Similar to the situation of image detection, the application of the method for determining the training sample to the computer vision task of image recognition is only exemplary, and a plurality of images to be detected of the face containing the target object X can be processed by the same neural network model to obtain a plurality of processing results, and when the difference value between the plurality of processing results is large, the images to be detected are obtained as the training samples.

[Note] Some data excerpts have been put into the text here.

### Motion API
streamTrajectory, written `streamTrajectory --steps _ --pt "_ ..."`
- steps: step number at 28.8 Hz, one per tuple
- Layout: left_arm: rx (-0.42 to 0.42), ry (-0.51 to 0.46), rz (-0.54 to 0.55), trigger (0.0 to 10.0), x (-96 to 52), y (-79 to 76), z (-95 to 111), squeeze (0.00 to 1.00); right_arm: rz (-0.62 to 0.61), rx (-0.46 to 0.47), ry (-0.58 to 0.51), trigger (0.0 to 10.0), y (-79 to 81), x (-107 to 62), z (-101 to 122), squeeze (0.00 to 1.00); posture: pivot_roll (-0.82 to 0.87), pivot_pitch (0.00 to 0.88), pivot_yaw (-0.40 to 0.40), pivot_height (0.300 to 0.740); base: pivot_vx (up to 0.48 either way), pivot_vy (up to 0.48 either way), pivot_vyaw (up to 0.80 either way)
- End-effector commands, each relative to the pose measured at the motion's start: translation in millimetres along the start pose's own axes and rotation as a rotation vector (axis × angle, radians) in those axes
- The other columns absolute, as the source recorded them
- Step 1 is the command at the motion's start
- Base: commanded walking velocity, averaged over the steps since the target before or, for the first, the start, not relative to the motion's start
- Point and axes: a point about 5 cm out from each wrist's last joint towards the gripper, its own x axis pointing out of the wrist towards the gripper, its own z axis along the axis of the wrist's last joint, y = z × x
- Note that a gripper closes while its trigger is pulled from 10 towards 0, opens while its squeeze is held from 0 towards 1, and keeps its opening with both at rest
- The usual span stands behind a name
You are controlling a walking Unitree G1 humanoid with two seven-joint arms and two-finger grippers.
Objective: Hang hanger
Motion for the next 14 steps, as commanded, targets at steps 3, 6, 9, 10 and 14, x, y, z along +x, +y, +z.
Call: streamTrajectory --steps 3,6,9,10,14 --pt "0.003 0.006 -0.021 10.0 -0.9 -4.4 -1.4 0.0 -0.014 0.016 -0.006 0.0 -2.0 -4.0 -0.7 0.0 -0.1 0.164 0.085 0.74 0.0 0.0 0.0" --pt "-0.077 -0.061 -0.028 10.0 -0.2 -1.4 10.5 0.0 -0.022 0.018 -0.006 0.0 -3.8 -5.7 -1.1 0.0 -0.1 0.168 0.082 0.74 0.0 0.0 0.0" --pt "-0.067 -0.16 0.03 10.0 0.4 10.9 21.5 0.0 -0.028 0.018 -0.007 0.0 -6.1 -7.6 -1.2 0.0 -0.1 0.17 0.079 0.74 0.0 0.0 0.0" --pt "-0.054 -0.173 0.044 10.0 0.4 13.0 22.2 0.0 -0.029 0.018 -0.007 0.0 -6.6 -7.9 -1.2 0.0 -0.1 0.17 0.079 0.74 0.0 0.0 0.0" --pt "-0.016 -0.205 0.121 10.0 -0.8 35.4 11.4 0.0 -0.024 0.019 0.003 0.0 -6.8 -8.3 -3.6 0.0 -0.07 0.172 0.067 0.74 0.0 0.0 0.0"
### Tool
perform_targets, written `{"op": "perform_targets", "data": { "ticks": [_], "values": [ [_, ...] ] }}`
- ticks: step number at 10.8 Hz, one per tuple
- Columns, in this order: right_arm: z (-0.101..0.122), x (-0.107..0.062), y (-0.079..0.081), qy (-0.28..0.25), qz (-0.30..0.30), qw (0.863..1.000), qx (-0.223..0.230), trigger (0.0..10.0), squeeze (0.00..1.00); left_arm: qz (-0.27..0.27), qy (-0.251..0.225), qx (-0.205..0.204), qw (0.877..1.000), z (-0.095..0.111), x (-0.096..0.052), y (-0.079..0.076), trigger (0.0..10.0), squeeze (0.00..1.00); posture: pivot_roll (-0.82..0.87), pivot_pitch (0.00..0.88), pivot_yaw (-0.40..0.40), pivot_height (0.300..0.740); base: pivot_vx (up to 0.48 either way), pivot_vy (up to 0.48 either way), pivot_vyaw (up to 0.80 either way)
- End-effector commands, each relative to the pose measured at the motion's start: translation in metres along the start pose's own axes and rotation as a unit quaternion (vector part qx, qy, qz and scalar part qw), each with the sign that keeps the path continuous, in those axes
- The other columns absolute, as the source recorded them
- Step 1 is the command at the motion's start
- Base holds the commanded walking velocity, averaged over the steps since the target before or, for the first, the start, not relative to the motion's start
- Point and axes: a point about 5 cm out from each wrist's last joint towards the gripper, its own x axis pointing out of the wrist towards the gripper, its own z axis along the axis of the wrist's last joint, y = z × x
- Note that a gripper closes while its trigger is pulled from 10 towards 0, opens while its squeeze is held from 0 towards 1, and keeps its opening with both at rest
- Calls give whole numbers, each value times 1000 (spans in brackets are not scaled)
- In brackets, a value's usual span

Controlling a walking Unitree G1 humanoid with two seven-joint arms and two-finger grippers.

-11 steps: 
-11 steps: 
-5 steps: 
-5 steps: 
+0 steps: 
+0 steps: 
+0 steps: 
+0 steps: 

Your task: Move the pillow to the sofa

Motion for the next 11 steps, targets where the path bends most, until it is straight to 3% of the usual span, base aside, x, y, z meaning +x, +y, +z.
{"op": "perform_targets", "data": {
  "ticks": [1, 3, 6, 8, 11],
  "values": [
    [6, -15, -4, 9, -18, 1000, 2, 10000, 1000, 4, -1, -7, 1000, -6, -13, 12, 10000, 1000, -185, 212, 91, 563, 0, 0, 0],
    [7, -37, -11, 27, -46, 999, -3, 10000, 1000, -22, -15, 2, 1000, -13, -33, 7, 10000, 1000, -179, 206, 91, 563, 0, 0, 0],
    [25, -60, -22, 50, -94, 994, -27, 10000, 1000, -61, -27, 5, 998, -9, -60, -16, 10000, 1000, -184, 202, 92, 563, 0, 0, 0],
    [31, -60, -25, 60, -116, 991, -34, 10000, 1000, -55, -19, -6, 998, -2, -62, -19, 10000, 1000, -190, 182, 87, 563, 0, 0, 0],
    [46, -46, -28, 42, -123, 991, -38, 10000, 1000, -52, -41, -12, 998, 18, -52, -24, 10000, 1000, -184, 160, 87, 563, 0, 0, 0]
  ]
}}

Taking the application of the method, the device and the equipment for determining the training samples to the computer vision task of image classification as an example, the terminal acquires images to be detected including cats, dogs and people, and respectively processes the images to be detected through a first neural network model and a second neural network model to obtain a first processing result and a second processing result, wherein the first neural network model and the second neural network model are trained network models, and the first neural network model and the second neural network model have different network scales, sensing capabilities, calculated amounts and the like. When the difference value between the first processing result and the second processing result is large, for example, the second processing result correctly identifies the cat, the dog, and the person in the image to be detected as the cat, the dog, and the person, respectively, and the probabilities are 0.91, 0.92, and 0.98, and the first processing result correctly identifies the cat, the dog, and the person in the image to be detected as the cat, and the person, respectively, and the probabilities are 0.68, 0.45, and 0.69, it is described that the image to be detected is an image that is not easily correctly perceived by the neural network model, and can be used as a difficult sample, so that the image to be detected is obtained as a training sample, the prediction accuracy of the neural network model can be further improved, and particularly the perception prediction accuracy of the first neural network model with weak perception capability can be improved.

Similar to the situation of image detection, the application of the method for determining the training sample to the computer vision task of image classification is only exemplary, and a plurality of images to be detected including cats, dogs and people can be processed through the same neural network model to obtain a plurality of processing results, and when the difference value between the plurality of processing results is large, the images to be detected are obtained as the training samples.

The computer vision task for determining the training sample through the terminal device is only an example, and may be applied to other computer vision tasks such as image segmentation, key point detection and the like besides image detection, image recognition and image classification, and the embodiment of the present application is not limited thereto.

In addition, the method, the apparatus, and the device for determining the training samples according to the embodiments of the present application can be applied to various application scenarios, such as: a security monitoring scene, a face unlocking scene, an intelligent driving or remote sensing scene, and the like, which are not limited in the embodiments of the present application.

It should be noted that, in addition to obtaining the training sample through the terminal device, the embodiment of the present application may also obtain the training sample through a server, or a cooperation between the terminal device and the server, or the like.

Exemplary System

FIG. 1 is a schematic diagram of an implementation environment provided by an embodiment of the present application. The implementation environment includes: a server 140 and a plurality of terminal devices 110, 120, 130.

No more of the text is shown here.